--- START ---
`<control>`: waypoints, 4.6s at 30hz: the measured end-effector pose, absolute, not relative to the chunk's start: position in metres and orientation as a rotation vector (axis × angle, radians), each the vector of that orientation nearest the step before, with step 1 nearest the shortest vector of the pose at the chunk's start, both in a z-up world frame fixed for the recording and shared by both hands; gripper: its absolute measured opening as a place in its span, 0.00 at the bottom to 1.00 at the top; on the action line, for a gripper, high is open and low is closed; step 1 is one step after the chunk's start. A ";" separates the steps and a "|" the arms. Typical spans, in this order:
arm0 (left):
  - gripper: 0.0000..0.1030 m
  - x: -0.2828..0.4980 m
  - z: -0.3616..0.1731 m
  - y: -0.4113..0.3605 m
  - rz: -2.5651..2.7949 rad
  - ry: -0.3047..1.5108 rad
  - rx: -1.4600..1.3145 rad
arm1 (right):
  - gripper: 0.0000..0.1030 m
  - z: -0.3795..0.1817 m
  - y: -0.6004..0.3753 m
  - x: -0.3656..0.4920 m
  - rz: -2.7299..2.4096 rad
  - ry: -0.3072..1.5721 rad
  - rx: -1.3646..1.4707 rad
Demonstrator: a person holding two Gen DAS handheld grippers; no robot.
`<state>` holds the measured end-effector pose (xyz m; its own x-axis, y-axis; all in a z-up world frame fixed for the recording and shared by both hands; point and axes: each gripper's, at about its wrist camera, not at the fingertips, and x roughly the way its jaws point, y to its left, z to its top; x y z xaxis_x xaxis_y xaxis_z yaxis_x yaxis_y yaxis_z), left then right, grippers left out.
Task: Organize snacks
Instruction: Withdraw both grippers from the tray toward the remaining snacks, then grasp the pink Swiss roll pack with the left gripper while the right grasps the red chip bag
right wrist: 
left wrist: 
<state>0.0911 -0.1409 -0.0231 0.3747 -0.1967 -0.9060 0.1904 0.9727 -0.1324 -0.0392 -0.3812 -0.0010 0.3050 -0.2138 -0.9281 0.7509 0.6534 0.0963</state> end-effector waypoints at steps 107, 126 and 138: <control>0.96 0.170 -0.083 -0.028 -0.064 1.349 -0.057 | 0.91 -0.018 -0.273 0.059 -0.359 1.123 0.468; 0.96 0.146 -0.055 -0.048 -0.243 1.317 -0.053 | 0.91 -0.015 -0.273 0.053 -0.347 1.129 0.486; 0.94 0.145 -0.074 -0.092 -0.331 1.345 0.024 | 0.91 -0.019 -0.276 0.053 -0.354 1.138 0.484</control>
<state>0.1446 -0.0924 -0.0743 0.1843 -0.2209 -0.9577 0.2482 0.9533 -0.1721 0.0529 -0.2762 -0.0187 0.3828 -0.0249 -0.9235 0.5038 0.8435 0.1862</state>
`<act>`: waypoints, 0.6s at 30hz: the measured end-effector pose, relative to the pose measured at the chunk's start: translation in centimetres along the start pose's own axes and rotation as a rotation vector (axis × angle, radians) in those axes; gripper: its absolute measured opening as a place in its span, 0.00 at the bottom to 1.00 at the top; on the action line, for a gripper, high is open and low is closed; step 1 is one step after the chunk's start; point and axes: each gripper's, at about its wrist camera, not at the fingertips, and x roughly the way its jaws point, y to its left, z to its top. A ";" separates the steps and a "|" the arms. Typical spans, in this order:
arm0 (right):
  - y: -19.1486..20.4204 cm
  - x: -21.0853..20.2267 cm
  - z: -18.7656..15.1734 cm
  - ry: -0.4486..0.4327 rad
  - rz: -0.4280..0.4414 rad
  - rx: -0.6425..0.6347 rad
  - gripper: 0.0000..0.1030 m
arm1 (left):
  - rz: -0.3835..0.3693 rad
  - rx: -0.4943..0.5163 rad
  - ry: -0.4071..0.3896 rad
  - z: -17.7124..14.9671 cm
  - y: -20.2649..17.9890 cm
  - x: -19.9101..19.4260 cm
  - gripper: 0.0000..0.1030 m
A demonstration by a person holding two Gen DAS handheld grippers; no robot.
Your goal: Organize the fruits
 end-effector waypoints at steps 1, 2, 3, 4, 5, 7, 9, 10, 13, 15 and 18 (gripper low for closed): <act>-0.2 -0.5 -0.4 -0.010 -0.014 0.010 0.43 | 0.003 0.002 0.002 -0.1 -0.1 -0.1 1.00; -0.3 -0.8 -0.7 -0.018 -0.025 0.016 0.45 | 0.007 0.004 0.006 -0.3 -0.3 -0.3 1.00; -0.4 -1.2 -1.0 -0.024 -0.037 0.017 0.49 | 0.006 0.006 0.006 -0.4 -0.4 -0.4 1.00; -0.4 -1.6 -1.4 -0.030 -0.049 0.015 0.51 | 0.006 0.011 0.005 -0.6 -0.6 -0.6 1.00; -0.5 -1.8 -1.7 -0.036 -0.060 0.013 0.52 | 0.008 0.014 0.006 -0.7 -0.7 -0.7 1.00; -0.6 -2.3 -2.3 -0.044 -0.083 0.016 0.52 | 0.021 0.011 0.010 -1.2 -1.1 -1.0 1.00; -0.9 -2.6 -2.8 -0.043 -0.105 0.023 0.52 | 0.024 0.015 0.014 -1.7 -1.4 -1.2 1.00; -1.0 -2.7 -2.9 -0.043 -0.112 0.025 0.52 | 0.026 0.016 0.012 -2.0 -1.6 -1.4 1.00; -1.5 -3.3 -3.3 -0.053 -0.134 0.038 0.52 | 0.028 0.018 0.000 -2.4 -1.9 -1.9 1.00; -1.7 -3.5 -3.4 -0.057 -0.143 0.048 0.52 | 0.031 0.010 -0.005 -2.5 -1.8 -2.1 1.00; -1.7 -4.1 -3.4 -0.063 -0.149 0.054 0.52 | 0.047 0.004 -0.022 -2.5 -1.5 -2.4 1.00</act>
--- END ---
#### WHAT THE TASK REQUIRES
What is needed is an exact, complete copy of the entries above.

#### ANSWER
`<control>`: waypoints, 4.6s at 30hz: the measured end-effector pose, absolute, not relative to the chunk's start: position in metres and orientation as a rotation vector (axis × angle, radians), each the vector of that orientation nearest the step before, with step 1 nearest the shortest vector of the pose at the chunk's start, both in a z-up world frame fixed for the recording and shared by both hands; gripper: its absolute measured opening as a place in its span, 0.00 at the bottom to 1.00 at the top; on the action line, for a gripper, high is open and low is closed; step 1 is one step after the chunk's start. A ";" separates the steps and a "|" the arms. Typical spans, in this order:
arm0 (left):
  - gripper: 0.0000..0.1030 m
  - x: -0.2828..0.4980 m
  - z: -0.3616..0.1731 m
  - y: -0.4113..0.3605 m
  - rz: -2.5651..2.7949 rad
  - ry: -0.3047..1.5108 rad
  - rx: -1.4600..1.3145 rad
arm1 (right):
  - gripper: 0.0000..0.1030 m
  - z: -0.3795..0.1817 m
  - y: -0.6004..0.3753 m
  - x: -0.3656..0.4920 m
  - rz: -2.7299..2.4096 rad
  - ry: -0.3072..1.5721 rad
  - rx: -1.3646..1.4707 rad
Demonstrator: a person holding two Gen DAS handheld grippers; no robot.
`<state>` holds the measured end-effector pose (xyz m; its own x-axis, y-axis; all in a z-up world frame fixed for the recording and shared by both hands; point and axes: each gripper's, at about its wrist camera, not at the fingertips, and x roughly the way its jaws point, y to its left, z to its top; x y z xaxis_x xaxis_y xaxis_z yaxis_x yaxis_y yaxis_z), left then right, grippers left out.
Task: Organize snacks
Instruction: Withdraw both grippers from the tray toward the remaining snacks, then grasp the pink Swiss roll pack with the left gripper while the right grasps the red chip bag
right wrist: 
left wrist: 
<state>0.0911 -0.1409 -0.0231 0.3747 -0.1967 -0.9060 0.1904 0.9727 -0.1324 -0.0392 -0.3812 -0.0010 0.3050 -0.2138 -0.9281 0.7509 0.6534 0.0963</state> end-effector waypoints at steps 107, 126 and 138: <control>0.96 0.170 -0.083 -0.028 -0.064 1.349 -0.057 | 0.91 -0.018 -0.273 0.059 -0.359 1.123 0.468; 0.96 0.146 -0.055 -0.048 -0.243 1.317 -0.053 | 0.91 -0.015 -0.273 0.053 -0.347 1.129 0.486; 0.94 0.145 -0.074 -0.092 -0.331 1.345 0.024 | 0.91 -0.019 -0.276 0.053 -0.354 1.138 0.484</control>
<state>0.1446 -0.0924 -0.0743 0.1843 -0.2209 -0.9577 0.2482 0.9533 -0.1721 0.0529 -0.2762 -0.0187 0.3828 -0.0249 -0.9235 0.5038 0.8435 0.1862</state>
`<act>`: waypoints, 0.6s at 30hz: the measured end-effector pose, relative to the pose measured at the chunk's start: translation in centimetres along the start pose's own axes and rotation as a rotation vector (axis × angle, radians) in those axes; gripper: its absolute measured opening as a place in its span, 0.00 at the bottom to 1.00 at the top; on the action line, for a gripper, high is open and low is closed; step 1 is one step after the chunk's start; point and axes: each gripper's, at about its wrist camera, not at the fingertips, and x roughly the way its jaws point, y to its left, z to its top. A ";" separates the steps and a "|" the arms. Typical spans, in this order:
arm0 (right):
  - y: -19.1486..20.4204 cm
  - x: -21.0853..20.2267 cm
  - z: -18.7656..15.1734 cm
  - ry: -0.4486..0.4327 rad
  - rz: -0.4280..0.4414 rad
  - rx: -0.6425..0.6347 rad
  - gripper: 0.0000..0.1030 m
arm1 (left):
  - rz: -0.3835..0.3693 rad
  - rx: -0.4943..0.5163 rad
  - ry: -0.4071..0.3896 rad
  - z: -17.7124..14.9671 cm
  - y: -20.2649..17.9890 cm
  - x: -19.9101..19.4260 cm
  - gripper: 0.0000..0.1030 m
A demonstration by a person holding two Gen DAS handheld grippers; no robot.
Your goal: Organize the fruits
 end-effector waypoints at steps 1, 2, 3, 4, 5, 7, 9, 10, 13, 15 and 18 (gripper low for closed): <act>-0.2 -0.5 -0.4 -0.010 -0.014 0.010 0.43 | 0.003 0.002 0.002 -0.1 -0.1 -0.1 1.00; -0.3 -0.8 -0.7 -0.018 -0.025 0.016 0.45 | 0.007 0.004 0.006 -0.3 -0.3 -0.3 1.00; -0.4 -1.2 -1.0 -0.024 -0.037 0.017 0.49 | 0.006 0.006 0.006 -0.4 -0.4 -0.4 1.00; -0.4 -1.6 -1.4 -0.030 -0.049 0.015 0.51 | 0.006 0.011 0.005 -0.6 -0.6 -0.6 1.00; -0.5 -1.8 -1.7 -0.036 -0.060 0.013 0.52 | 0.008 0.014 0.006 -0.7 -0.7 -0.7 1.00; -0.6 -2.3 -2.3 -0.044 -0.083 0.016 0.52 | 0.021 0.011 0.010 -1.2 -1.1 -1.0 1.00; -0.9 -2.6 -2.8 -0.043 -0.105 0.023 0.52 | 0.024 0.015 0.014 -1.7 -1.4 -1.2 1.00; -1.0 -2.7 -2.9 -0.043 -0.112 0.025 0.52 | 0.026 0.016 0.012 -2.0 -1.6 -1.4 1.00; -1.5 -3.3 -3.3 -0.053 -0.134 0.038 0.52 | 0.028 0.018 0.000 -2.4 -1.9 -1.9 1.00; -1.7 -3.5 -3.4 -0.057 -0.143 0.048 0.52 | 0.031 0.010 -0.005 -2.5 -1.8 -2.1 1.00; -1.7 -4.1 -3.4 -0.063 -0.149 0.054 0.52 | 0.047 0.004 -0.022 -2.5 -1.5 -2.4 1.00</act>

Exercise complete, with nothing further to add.